Your instructions
Please print exactly the lines from the line containing "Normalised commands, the" through the end of the data, no more, and keep pictures out of the copy.

Items listed in a dataset
§ §
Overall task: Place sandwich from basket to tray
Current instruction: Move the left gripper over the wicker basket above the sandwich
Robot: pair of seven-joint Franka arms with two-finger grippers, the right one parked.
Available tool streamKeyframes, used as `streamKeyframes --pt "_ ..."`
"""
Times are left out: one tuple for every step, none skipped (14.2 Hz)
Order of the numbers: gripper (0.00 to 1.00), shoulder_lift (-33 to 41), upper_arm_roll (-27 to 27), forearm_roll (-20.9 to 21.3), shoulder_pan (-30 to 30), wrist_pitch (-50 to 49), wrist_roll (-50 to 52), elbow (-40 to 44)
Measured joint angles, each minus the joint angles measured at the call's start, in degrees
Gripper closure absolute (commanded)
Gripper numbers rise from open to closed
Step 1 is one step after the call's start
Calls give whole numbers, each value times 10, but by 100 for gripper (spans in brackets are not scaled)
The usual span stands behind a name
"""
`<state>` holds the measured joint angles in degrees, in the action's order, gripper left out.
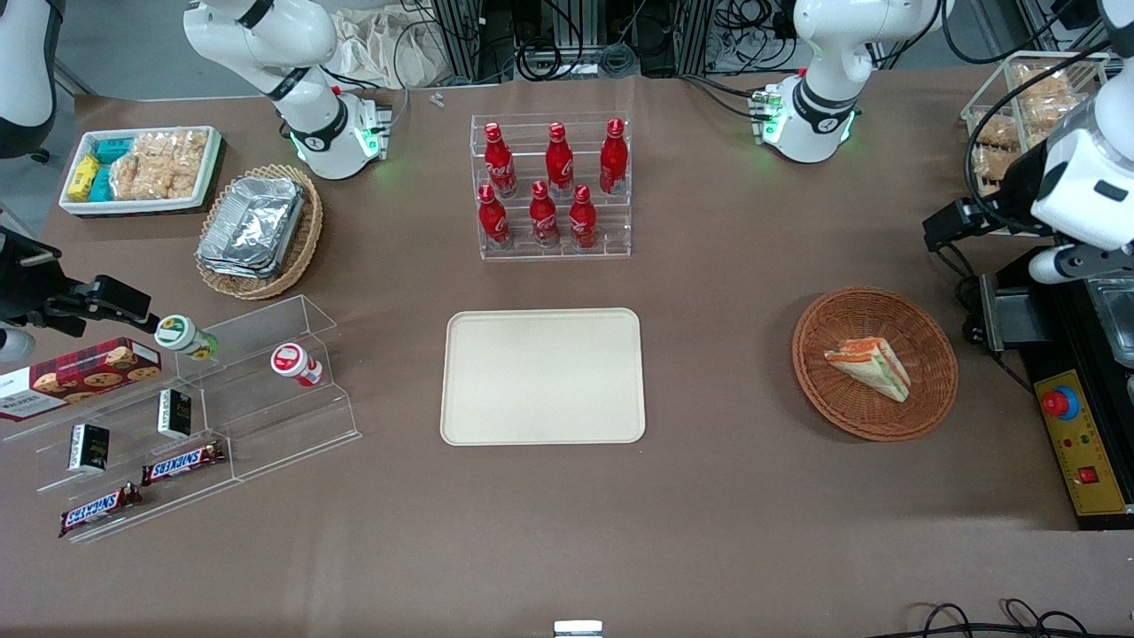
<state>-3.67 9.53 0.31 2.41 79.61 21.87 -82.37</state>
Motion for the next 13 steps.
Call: streamKeyframes --pt "0 -1 -8 1 0 4 14 -4" --pt "0 -1 -21 1 0 6 21 -8" --pt "0 -1 -36 2 1 11 24 -14" --pt "0 -1 -54 2 1 23 26 -24" --pt "0 -1 -71 2 2 40 26 -38" --pt "0 -1 -86 2 3 64 26 -59" --pt "0 -1 -95 2 3 90 27 -85" --pt "0 -1 -99 2 3 116 30 -113" --pt "0 -2 -99 2 3 143 41 -142" --pt "0 -4 -98 2 2 173 55 -171" --pt "0 -6 -97 2 1 204 70 -200" --pt "0 -9 -95 2 0 234 84 -229" --pt "0 -15 -94 2 -2 262 96 -253"
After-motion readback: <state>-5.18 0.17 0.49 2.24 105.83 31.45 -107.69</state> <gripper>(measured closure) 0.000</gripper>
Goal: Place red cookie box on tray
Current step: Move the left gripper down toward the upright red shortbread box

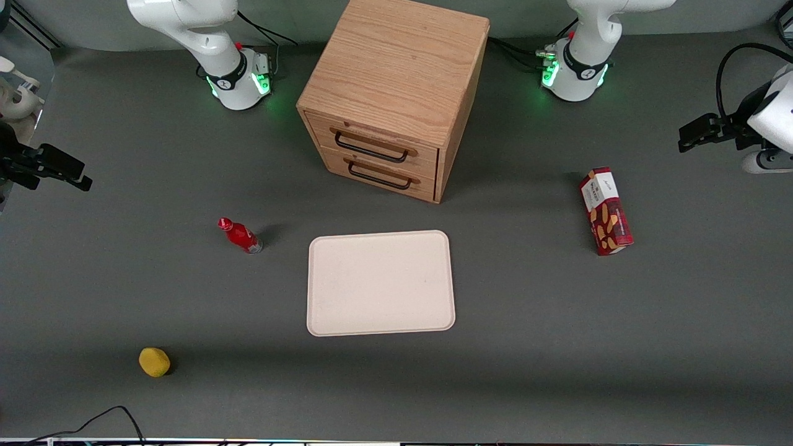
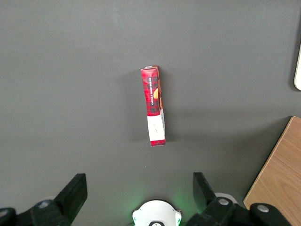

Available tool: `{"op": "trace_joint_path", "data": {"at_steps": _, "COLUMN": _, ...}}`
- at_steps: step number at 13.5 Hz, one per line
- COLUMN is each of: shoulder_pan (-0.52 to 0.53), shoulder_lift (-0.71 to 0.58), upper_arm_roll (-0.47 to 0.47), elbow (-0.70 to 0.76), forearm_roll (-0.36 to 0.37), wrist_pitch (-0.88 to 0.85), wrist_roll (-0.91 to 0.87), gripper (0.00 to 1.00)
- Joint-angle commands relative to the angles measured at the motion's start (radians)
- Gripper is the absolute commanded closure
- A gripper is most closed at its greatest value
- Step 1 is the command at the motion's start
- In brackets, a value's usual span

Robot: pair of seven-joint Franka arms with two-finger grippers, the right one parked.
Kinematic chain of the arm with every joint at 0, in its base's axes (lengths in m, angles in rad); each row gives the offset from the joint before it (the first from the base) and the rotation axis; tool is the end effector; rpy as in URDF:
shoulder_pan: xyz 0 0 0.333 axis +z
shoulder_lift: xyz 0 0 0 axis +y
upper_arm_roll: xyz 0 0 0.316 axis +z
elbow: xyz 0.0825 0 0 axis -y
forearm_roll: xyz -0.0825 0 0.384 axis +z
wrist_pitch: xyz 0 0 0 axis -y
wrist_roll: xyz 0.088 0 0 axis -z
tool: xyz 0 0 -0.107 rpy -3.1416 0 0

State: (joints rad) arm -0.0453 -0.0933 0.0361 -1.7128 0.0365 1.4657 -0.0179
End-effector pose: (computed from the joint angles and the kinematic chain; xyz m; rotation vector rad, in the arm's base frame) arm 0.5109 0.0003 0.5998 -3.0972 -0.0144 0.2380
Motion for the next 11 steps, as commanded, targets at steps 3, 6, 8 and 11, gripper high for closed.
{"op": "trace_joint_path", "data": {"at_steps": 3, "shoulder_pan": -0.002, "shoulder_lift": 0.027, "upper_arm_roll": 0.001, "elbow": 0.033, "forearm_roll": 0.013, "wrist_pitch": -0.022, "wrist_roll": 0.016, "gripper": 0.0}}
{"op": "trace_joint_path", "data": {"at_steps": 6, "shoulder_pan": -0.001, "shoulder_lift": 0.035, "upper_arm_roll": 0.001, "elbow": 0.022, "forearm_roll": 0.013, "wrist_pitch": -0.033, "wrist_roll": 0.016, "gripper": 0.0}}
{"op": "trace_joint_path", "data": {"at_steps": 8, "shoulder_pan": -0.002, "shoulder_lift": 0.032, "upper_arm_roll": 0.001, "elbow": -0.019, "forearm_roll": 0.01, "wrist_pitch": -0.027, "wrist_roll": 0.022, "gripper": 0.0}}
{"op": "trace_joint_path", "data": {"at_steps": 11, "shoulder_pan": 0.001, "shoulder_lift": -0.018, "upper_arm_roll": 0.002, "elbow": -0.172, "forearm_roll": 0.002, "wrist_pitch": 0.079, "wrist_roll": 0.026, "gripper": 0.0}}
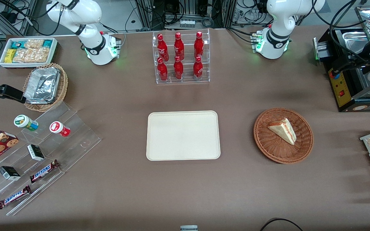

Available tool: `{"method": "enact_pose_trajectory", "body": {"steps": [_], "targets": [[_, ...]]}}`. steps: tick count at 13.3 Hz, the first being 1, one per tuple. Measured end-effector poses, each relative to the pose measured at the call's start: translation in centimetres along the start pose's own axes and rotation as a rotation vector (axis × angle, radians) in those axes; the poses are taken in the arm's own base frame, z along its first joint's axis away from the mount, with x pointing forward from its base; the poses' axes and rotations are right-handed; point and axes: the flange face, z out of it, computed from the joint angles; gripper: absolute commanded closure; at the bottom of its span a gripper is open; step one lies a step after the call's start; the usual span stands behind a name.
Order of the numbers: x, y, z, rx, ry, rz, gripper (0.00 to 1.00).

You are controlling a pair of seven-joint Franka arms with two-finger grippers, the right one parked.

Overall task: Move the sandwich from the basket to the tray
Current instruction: 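Lower the open left gripper over the wrapped sandwich in the wicker basket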

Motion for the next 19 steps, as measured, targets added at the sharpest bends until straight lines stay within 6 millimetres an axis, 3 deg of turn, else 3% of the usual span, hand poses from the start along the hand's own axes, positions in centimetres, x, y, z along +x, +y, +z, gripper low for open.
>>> {"method": "enact_pose_trajectory", "body": {"steps": [4, 7, 10, 13, 16, 19], "targets": [[0.1, -0.1, 0.2, 0.005, -0.005, 0.001, 0.00], [2.4, -0.3, 2.4, 0.032, -0.015, -0.025, 0.00], [6.9, 0.1, 7.6, 0.030, -0.003, -0.146, 0.00], [9.3, 0.7, 14.2, 0.016, 0.052, -0.291, 0.00], [9.4, 1.4, 21.0, -0.009, 0.099, -0.444, 0.00], [8.1, 4.0, 27.0, -0.048, 0.139, -0.564, 0.00]]}}
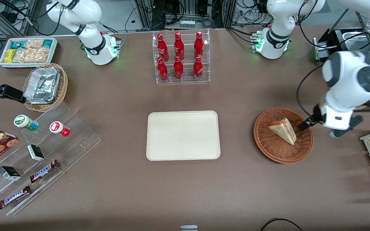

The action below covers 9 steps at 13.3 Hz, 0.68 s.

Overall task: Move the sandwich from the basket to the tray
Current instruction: 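Lower the open left gripper over the wrapped sandwich in the wicker basket, then close the left gripper on the sandwich's upright edge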

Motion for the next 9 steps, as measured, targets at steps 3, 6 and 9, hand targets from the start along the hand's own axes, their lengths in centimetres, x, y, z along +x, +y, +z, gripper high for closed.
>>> {"method": "enact_pose_trajectory", "body": {"steps": [3, 6, 9], "targets": [[-2.9, 1.7, 3.5, -0.001, -0.009, -0.046, 0.00], [-3.8, 1.8, 6.8, -0.011, -0.007, -0.048, 0.00], [-3.9, 1.4, 8.6, -0.001, -0.021, -0.052, 0.00]]}}
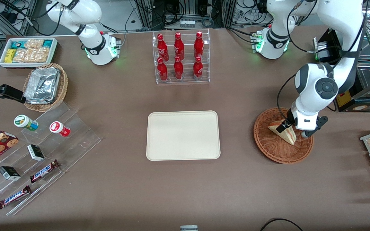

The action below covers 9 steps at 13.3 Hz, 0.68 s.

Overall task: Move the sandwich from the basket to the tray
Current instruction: 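Close the left gripper on the sandwich's upright edge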

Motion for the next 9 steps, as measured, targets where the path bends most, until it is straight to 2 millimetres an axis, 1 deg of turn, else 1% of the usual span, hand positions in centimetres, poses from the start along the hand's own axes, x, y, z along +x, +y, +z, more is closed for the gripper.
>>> {"method": "enact_pose_trajectory", "body": {"steps": [4, 5, 7, 8, 9], "targets": [[-0.1, -0.2, 1.2, 0.012, -0.014, -0.001, 0.02], [-0.2, -0.3, 1.6, 0.015, -0.018, -0.002, 0.15], [-0.3, -0.4, 2.4, 0.022, -0.027, -0.002, 0.60], [-0.3, -0.5, 2.7, 0.024, -0.029, -0.004, 0.75], [-0.3, -0.5, 2.7, 0.025, -0.030, -0.009, 0.79]]}}
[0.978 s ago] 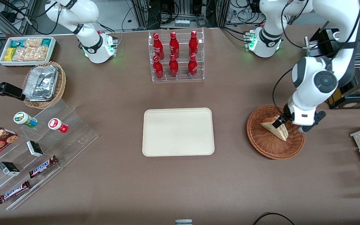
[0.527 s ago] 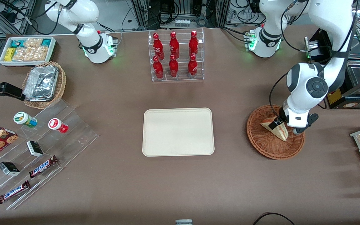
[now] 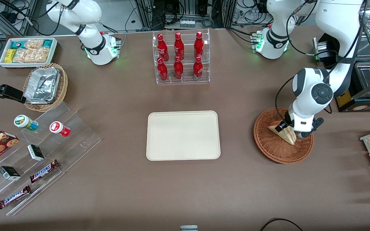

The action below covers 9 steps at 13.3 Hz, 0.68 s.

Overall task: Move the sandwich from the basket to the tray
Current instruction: 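Close the left gripper on the sandwich's upright edge, then lift the sandwich and carry it with the left gripper over the cream tray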

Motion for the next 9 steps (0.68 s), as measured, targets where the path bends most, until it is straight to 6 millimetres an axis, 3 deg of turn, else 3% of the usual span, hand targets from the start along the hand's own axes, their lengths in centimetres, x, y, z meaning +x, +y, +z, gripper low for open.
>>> {"method": "enact_pose_trajectory", "body": {"steps": [3, 5, 7, 9], "targets": [[0.2, 0.1, -0.4, -0.006, 0.007, -0.006, 0.79], [0.6, 0.4, -2.0, -0.004, 0.010, -0.006, 0.80], [1.0, 1.0, -5.7, 0.016, 0.001, -0.001, 0.80], [0.3, 2.6, -11.0, 0.041, -0.011, 0.029, 0.80]]}}
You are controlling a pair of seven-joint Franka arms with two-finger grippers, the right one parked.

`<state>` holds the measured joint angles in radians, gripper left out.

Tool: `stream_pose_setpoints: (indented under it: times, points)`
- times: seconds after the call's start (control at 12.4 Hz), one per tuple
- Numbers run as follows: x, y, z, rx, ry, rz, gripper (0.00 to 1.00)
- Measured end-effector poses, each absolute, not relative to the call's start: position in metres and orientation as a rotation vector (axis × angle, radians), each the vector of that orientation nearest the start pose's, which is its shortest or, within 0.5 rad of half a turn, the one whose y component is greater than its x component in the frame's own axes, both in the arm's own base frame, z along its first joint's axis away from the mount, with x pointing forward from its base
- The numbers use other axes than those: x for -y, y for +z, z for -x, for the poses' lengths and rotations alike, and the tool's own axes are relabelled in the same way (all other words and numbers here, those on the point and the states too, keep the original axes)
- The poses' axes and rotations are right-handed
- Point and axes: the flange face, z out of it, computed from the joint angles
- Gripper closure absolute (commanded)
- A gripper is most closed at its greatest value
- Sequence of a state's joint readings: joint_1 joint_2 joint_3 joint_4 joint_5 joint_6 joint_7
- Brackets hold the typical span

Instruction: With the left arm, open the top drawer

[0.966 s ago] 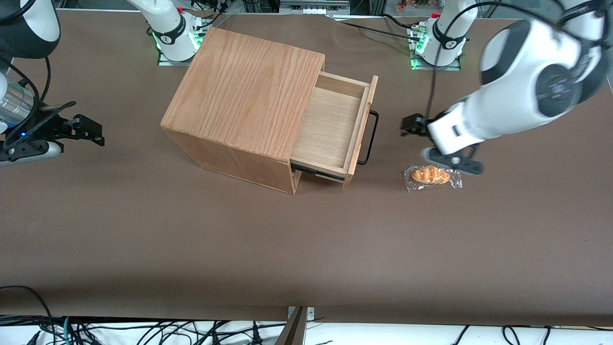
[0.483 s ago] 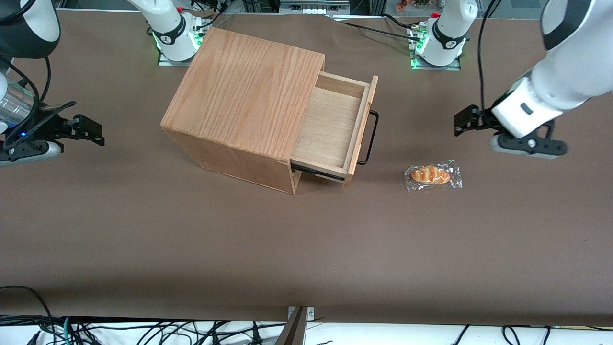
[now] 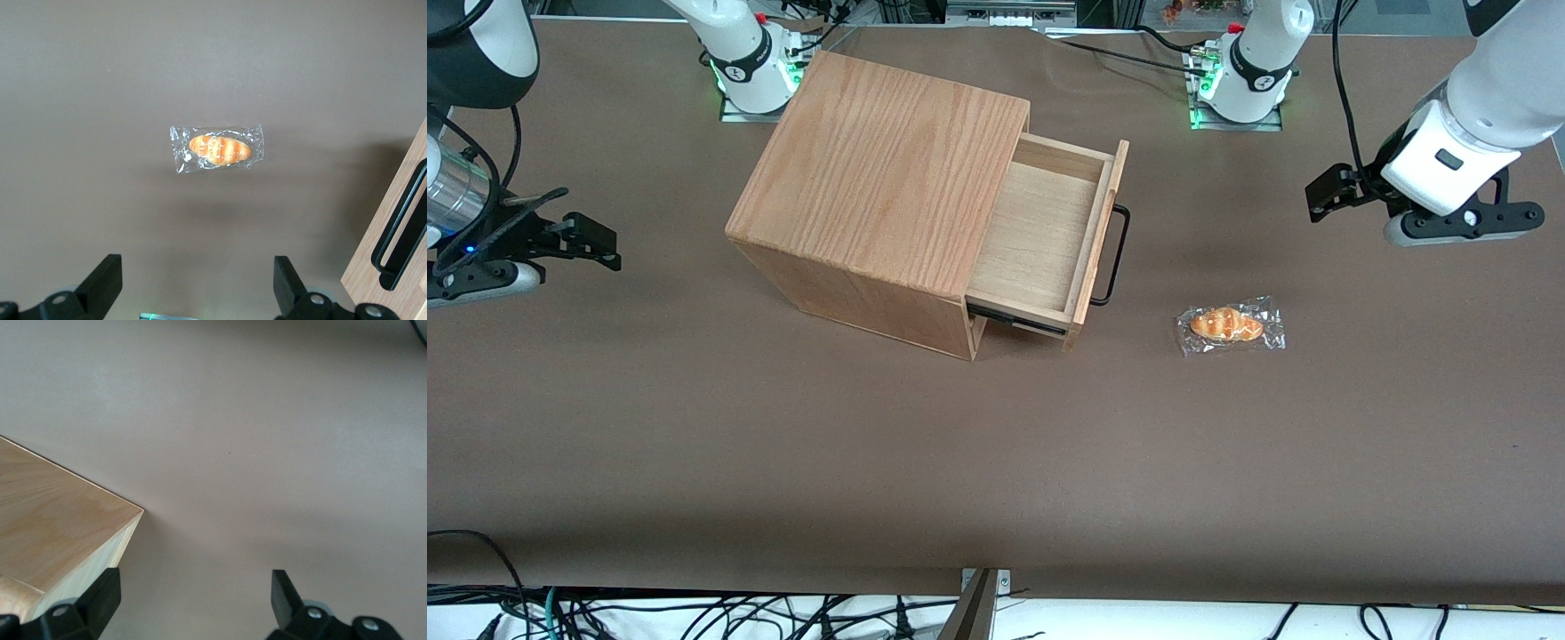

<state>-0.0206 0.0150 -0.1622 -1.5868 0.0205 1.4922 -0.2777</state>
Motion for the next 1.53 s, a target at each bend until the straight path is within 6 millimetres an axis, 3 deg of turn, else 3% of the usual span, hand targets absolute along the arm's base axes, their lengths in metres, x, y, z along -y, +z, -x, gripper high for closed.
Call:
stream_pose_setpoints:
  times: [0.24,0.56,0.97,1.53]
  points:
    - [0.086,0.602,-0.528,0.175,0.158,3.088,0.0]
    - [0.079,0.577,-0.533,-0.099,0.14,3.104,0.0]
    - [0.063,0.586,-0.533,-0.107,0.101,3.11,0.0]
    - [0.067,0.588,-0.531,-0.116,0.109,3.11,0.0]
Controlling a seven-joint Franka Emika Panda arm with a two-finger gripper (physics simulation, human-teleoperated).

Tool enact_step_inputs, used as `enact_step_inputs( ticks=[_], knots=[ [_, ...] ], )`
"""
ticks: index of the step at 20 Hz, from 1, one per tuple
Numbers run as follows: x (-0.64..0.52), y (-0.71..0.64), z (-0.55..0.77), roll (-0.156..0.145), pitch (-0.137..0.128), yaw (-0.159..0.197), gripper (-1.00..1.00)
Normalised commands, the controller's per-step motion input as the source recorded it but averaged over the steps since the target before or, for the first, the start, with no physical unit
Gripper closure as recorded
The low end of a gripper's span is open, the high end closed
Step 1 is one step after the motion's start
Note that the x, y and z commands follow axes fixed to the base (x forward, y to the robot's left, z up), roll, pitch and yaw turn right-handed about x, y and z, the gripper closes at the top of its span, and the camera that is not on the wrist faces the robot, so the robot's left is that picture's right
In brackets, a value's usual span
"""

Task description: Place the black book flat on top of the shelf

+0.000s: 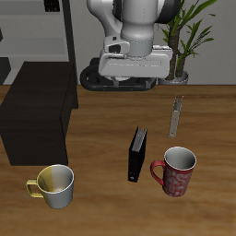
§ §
Solution below
Normalised commands, the controller's per-step motion input as the source recorded it but averaged over the steps since the target before or, for the first, the start, with no physical unit
Gripper closure as recorded
The low end of a gripper's span is open, the high end closed
Step 1 is one step after the motion's start
Note that the x, y and z commands follow axes fixed to the base (x forward, y to the robot's left, z up), roll, pitch and yaw turn right-handed about x, y and z, the gripper closes at the top of its span, and the camera that is not on the wrist faces the robot, so the robot's left is that picture's right
In brackets, a value's usual span
"""

Task description: Place the black book flat on top of the shelf

+0.000s: 

The answer is now complete.